先輩スタッフに、「後輩スタッフへ体の状態を説明してみて」とお願いしました。
すると、
「内圧が…」
「自律神経が…」
といった専門用語を交えながら、一生懸命説明してくれました。
知識としては間違っていません。
でも、その説明を聞いていて、一つ思ったことがあります。
相手に伝わらなければ、説明したことにはならない
私たちは、知識を披露するために説明しているわけではありません。
相手に理解してもらうために説明しています。
もし患者さんが「なるほど」と思えなければ、その説明はまだ完成ではありません。
専門用語をたくさん使えば使うほど、説明が上手に見えることがあります。
でも実際には、その言葉の意味が伝わっていなければ、患者さんの中には何も残らないんです。
私は例え話をよく使います
例えば筋肉の説明なら、「筋肉はゴムみたいなものですよ」とお話しします。
縮めば骨と骨を近づける。
伸びれば元に戻ろうとする。
そんなイメージを持っていただくだけでも、理解はぐっと深まります。
自律神経の話でも同じです。
「アクセルとブレーキのような働きがあります。」
そう伝えた方が、多くの方はイメージしやすくなります。
人は、知っているものに置き換えられると理解しやすくなるからです。
本当に伝えたいのは知識ではなく「納得」です
患者さんは医学を学びに来ているわけではありません。
「だから今こういう状態なんだ。」
「だからこの施術をするんだ。
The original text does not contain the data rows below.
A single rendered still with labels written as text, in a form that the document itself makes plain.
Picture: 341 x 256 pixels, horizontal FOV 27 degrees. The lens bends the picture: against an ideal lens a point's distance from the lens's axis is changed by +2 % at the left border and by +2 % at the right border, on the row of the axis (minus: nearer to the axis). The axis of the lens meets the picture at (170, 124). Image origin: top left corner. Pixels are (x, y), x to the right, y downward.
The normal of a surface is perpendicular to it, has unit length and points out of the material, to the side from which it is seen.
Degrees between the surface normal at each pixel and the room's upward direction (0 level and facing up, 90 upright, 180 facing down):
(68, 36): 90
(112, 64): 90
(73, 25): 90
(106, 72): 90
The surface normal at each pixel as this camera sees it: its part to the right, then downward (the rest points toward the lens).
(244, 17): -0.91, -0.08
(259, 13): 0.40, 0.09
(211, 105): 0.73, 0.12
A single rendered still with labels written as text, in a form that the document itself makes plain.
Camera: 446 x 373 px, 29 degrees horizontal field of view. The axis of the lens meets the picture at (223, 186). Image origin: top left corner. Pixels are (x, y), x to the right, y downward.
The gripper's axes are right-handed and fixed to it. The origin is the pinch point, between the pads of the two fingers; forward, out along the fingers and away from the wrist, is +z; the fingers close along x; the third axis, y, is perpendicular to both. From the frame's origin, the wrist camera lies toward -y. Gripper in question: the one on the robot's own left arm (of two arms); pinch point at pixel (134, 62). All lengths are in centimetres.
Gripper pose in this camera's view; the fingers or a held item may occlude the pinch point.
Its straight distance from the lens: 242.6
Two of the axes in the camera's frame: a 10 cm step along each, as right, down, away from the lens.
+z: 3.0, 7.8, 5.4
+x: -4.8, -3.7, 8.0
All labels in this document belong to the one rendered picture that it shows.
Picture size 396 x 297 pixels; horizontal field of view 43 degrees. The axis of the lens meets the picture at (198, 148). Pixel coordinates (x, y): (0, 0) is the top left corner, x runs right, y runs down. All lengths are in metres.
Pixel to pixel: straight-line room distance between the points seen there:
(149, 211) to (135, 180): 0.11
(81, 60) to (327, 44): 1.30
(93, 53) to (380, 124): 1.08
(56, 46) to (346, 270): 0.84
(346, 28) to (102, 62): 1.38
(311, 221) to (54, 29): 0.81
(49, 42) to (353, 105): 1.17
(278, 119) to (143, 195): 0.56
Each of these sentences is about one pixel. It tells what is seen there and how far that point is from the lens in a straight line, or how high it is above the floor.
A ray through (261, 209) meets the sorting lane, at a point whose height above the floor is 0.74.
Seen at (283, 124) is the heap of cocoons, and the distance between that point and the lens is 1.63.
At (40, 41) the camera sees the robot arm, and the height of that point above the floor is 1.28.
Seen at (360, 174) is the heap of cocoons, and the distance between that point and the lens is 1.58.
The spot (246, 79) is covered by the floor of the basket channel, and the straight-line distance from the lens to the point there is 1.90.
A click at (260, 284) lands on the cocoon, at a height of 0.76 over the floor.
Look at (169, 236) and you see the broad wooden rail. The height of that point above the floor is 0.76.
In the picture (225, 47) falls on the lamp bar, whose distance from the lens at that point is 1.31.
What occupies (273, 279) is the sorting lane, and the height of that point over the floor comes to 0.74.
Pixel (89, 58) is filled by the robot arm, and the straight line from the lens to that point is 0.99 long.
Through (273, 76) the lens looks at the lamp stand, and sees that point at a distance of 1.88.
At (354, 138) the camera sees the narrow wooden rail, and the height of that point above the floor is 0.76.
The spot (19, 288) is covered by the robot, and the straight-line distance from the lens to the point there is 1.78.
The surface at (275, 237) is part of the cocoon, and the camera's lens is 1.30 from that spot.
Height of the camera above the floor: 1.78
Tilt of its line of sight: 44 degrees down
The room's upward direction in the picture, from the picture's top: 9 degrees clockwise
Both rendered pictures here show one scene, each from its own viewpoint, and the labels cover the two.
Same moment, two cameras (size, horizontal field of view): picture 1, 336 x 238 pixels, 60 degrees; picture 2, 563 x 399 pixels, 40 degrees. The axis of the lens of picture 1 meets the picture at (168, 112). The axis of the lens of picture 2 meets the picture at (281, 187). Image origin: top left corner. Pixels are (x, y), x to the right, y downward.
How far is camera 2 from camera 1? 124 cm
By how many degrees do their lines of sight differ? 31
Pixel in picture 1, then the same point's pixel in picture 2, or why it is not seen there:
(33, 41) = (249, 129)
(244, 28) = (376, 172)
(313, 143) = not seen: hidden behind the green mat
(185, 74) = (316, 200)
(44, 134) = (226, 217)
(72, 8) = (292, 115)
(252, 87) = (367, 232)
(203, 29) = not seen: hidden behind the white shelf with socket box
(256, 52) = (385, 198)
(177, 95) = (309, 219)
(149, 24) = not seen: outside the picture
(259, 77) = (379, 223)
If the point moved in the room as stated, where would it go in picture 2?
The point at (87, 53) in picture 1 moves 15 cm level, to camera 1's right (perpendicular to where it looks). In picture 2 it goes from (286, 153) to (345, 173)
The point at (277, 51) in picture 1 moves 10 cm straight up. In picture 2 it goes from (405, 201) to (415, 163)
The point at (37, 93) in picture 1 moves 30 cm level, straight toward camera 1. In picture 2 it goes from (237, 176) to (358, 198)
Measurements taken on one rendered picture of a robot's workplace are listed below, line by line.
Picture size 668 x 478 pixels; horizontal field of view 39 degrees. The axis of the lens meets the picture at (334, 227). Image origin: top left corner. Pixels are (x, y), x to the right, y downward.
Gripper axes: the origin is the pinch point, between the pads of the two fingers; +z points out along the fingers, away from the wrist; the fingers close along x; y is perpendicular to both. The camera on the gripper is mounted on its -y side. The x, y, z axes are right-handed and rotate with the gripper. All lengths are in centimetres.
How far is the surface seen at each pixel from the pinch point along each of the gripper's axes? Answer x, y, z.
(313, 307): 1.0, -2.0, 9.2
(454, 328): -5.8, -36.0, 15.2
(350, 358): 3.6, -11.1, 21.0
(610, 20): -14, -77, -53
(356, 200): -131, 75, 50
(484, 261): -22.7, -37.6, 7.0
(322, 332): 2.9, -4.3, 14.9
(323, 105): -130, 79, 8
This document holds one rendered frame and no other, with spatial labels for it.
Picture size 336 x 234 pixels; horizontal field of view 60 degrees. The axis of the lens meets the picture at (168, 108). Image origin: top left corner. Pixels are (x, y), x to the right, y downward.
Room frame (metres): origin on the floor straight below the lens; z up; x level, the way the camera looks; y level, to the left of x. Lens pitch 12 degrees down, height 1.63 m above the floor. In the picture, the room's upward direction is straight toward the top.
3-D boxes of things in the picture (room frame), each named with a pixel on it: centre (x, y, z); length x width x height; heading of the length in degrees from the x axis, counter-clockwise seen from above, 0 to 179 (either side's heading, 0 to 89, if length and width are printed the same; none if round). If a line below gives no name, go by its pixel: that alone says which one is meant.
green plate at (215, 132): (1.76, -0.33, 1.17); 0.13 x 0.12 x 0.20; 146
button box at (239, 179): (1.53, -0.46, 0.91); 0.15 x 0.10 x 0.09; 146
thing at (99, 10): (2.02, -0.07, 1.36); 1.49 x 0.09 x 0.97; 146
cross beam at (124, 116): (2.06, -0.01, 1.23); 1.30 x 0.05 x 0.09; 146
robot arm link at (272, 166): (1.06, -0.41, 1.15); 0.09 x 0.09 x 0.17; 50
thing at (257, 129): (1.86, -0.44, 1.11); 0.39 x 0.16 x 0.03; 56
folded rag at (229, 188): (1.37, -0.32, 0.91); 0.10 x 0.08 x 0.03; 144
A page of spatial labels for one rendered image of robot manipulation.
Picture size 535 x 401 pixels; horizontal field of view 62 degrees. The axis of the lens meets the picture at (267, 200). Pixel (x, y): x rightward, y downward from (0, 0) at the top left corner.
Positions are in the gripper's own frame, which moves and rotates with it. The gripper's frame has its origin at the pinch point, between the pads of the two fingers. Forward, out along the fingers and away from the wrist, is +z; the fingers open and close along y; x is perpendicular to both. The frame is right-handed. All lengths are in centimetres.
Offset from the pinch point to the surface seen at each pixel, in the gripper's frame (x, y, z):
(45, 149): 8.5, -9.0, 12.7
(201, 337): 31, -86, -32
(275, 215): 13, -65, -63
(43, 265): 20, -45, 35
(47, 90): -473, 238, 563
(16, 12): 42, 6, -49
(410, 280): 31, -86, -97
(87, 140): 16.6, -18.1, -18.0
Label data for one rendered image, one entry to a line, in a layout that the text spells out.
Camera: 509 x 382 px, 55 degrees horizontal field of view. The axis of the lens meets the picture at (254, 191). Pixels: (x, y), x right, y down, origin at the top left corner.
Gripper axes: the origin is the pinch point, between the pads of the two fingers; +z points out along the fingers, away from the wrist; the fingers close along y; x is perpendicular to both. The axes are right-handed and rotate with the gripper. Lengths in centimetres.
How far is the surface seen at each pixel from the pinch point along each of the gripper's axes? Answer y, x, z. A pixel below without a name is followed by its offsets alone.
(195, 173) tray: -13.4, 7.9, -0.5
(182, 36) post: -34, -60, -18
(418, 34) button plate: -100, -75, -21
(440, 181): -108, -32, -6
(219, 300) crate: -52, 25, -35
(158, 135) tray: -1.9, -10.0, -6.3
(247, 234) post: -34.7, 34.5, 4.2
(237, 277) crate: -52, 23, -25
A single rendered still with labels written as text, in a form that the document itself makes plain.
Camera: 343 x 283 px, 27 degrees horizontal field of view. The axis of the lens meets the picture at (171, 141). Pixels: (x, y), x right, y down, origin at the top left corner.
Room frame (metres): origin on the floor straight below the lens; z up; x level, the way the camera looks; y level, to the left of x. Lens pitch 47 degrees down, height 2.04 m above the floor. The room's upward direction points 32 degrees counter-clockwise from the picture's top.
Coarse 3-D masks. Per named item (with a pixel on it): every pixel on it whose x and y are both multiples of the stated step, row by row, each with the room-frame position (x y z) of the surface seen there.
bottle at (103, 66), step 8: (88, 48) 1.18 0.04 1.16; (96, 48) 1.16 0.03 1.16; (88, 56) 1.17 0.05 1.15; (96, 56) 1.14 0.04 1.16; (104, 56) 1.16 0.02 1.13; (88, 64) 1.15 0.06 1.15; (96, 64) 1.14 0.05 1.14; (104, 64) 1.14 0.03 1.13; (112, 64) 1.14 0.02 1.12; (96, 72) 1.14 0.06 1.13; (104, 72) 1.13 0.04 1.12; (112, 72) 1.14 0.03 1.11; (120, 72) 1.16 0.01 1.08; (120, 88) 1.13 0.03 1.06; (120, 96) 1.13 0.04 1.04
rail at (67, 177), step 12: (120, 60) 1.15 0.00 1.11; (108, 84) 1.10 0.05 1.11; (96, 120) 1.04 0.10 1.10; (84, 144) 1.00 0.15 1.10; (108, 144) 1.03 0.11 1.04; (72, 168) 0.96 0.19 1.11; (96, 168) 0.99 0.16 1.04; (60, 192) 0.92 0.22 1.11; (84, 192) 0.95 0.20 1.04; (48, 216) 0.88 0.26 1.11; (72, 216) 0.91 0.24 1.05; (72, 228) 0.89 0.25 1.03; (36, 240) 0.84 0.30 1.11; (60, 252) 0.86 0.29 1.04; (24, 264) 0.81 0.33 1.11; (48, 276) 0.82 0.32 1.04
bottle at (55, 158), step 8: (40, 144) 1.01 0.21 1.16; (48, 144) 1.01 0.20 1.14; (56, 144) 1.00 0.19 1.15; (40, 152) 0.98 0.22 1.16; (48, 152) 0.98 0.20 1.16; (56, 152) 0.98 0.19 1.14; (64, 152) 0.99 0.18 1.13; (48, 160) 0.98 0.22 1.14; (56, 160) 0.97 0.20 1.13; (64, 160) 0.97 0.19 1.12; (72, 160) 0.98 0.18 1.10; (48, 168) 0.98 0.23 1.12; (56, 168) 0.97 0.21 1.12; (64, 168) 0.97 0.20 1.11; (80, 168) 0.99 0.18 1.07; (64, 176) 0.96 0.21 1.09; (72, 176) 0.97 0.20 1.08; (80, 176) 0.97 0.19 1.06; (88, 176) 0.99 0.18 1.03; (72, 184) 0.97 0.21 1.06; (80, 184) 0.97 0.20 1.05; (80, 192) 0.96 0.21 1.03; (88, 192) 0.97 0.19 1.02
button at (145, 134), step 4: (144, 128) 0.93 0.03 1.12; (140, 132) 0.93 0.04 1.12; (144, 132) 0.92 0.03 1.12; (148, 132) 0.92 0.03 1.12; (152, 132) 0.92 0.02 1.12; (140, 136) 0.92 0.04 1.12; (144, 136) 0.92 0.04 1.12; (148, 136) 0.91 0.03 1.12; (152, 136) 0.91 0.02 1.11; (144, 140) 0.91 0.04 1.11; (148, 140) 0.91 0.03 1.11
」
そう納得したいんです。
だから説明で大切なのは、専門用語の数ではありません。
相手が理解できる言葉を選べるかどうかです。
難しいことを難しく話すことは、それほど難しくありません。
本当に難しいのは、難しいことを誰にでも分かるように伝えることです。
私自身も、スタッフ教育ではそこを意識しています。
知識を増やすことも大切です。
でも、その知識を患者さんの言葉に翻訳できて初めて、本当の説明力になるのだと思っています。